Your objective:
Take the data below and filter it for lines containing the word "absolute"; show each line found.
*** Available data Section Begins ***
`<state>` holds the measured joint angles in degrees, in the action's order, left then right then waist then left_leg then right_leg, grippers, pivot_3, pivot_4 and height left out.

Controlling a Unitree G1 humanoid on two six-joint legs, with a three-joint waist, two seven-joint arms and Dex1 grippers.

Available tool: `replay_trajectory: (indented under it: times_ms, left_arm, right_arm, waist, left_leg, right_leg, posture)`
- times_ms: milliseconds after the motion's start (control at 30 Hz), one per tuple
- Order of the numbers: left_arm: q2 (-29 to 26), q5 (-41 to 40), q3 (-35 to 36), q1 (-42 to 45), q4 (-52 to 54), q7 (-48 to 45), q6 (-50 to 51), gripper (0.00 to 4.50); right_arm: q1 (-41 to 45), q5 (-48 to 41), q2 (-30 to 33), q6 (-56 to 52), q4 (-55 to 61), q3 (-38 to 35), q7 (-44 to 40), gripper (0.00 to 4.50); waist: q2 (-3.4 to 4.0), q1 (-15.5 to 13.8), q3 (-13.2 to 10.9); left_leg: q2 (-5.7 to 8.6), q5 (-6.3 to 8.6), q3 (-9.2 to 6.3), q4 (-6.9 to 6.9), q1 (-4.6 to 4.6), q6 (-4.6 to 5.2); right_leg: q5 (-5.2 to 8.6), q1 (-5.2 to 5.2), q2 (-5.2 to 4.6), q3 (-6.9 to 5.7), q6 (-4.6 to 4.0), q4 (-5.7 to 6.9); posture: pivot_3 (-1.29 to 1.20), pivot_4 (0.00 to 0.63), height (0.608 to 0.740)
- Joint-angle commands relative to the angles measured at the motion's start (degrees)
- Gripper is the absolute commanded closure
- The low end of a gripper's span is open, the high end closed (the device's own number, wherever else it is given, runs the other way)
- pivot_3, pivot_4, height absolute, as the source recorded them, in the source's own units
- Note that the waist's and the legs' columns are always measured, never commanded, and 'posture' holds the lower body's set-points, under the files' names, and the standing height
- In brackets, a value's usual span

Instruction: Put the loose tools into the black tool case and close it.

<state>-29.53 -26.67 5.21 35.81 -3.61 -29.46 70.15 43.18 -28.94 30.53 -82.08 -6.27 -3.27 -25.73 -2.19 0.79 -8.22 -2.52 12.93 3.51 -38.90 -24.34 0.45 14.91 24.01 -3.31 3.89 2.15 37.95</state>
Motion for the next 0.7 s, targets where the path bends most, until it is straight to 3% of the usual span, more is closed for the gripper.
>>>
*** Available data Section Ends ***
Answer section:
- Gripper is the absolute commanded closure
- pivot_3, pivot_4, height absolute, as the source recorded them, in the source's own units

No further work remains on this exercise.